Exercise description :: Look through the records and copy every line in which "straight" appears.

Excerpted records ::
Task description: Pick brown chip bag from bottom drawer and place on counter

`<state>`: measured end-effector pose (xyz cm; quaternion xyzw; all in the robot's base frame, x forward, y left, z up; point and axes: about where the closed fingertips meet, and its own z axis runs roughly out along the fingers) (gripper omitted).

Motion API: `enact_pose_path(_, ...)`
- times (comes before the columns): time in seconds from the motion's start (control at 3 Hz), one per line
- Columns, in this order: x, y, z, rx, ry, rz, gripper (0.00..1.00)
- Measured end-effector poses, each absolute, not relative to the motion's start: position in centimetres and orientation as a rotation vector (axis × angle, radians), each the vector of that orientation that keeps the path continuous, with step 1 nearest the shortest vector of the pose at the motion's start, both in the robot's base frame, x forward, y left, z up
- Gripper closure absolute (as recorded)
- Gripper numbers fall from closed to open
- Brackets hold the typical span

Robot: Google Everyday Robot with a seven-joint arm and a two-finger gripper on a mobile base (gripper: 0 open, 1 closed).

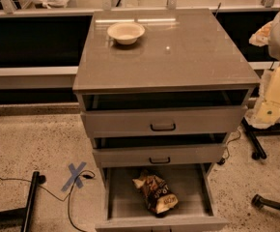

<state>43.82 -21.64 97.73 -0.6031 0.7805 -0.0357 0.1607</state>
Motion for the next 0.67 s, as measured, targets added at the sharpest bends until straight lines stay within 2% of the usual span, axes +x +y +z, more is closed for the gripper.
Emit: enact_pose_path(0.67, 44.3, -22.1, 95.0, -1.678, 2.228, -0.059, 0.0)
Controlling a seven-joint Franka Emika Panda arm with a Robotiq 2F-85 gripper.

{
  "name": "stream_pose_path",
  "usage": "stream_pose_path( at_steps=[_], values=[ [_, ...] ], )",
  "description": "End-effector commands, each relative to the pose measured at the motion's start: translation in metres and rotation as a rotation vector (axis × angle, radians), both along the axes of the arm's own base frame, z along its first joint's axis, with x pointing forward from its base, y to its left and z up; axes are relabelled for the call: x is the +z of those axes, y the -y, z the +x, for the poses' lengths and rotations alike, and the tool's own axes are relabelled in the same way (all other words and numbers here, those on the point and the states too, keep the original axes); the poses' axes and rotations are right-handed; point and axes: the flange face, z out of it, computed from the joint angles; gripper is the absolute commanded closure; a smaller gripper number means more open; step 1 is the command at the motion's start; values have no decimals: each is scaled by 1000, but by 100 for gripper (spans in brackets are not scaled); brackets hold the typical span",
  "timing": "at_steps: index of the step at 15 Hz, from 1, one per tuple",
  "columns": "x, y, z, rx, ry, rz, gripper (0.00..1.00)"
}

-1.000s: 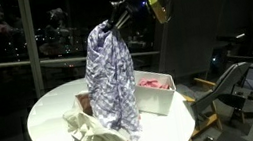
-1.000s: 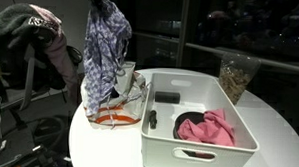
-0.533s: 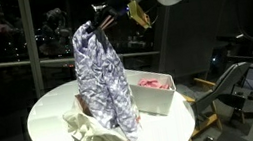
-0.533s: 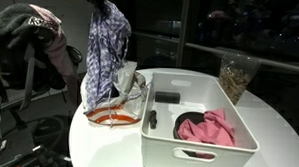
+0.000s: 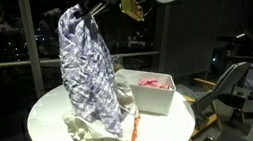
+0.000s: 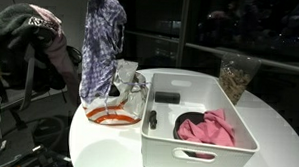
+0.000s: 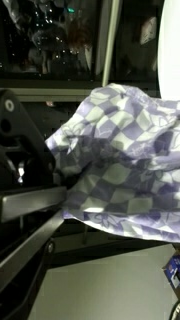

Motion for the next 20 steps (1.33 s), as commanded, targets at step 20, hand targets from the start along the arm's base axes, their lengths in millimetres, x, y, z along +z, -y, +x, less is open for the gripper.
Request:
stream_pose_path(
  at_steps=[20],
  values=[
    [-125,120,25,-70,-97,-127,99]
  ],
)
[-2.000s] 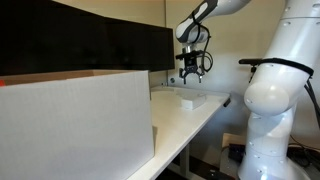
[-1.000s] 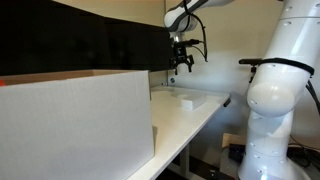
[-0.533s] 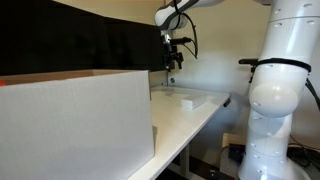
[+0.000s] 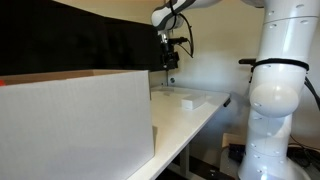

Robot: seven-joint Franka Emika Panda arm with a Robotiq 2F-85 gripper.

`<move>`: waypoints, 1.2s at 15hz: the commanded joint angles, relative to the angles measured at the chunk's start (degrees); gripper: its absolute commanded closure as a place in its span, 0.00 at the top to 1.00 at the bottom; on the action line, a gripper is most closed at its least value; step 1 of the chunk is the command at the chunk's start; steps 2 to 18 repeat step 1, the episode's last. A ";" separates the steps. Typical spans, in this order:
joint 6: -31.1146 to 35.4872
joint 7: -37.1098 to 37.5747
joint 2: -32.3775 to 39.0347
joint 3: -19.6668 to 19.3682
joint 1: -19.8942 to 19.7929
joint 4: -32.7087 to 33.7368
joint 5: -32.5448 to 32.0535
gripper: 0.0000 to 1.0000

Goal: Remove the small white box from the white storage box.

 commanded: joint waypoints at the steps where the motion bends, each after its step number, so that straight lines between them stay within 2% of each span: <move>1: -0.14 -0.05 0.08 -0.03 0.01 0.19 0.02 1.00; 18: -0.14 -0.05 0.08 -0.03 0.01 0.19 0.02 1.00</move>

Written reply ::
Motion for the next 0.67 s, as measured, targets added at the sharpest bends until straight lines stay within 2% of the usual span, axes +x +y +z, more is closed for the gripper.
 commanded: joint waypoints at the steps where the motion bends, each after its step number, so that straight lines between them stay within 2% of each span: <move>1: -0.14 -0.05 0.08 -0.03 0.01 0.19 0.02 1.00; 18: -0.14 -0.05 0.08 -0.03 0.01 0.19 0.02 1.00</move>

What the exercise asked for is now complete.